__EXERCISE OBJECTIVE__
Print the data below exactly as it stands, and keep the pictures out.

__RECORDED DATA__
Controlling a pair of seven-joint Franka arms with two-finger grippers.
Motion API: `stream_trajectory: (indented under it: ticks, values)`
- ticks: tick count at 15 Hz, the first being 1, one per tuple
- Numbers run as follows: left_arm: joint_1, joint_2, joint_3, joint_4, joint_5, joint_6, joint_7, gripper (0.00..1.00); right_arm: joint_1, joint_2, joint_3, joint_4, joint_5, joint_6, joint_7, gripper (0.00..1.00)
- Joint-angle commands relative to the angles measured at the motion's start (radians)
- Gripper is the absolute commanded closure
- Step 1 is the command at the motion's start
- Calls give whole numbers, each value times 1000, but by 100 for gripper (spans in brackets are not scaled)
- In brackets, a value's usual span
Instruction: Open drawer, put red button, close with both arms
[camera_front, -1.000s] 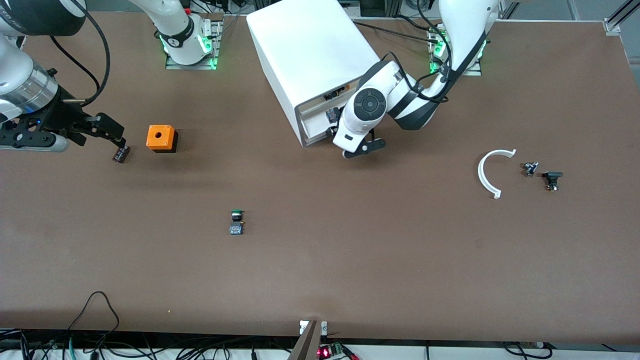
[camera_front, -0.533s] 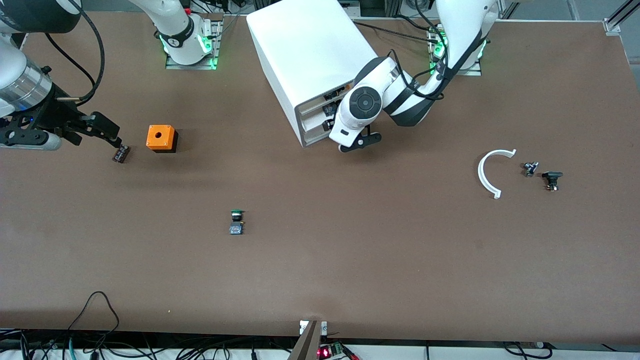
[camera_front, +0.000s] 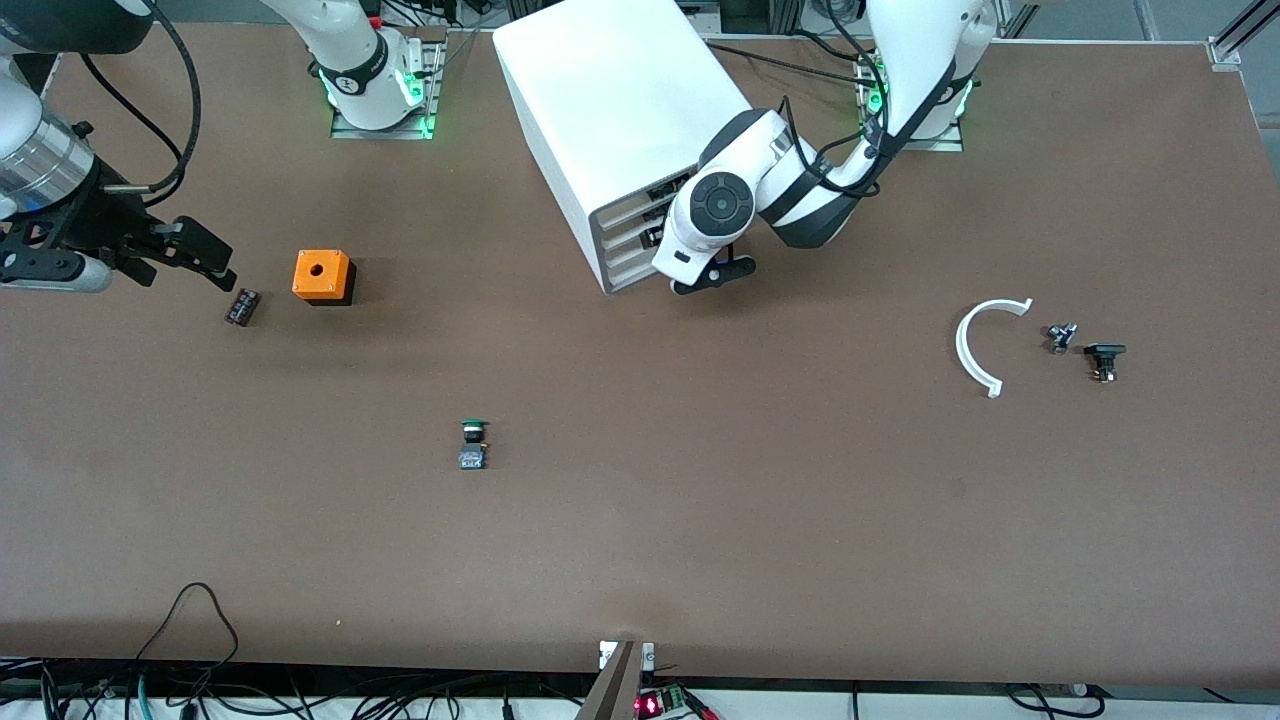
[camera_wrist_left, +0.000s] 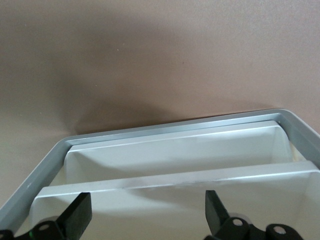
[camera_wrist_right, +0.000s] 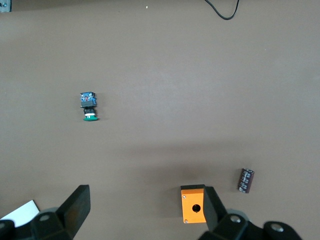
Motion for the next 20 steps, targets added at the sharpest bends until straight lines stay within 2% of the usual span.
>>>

__TASK SOLUTION__
Controlling a pair of seven-joint Franka arms with two-finger grippers.
Motion API: `stream_trajectory: (indented under it: ticks, values)`
- ticks: tick count at 15 Hz, the first being 1, one per tuple
- Numbers run as follows: left_arm: joint_1, joint_2, joint_3, joint_4, joint_5, joint_6, joint_7, gripper (0.00..1.00); right_arm: joint_1, joint_2, joint_3, joint_4, joint_5, joint_6, joint_7, gripper (0.00..1.00)
- Joint-angle commands relative to the angles measured at the motion's start (radians)
- Gripper is the absolute commanded closure
- Step 1 is the command at the motion's start
- Calls give whole numbers, each value times 1000, but by 100 for gripper (spans in brackets are not scaled)
- In brackets, a value's usual span
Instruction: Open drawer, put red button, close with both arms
[camera_front, -1.000s] 
[camera_front, -0.533s] 
[camera_front, +0.000s] 
[camera_wrist_left, +0.000s] 
[camera_wrist_right, +0.000s] 
Motion for the next 20 steps, targets added at the sharpest bends until straight lines stay within 2% of the usual span.
>>>

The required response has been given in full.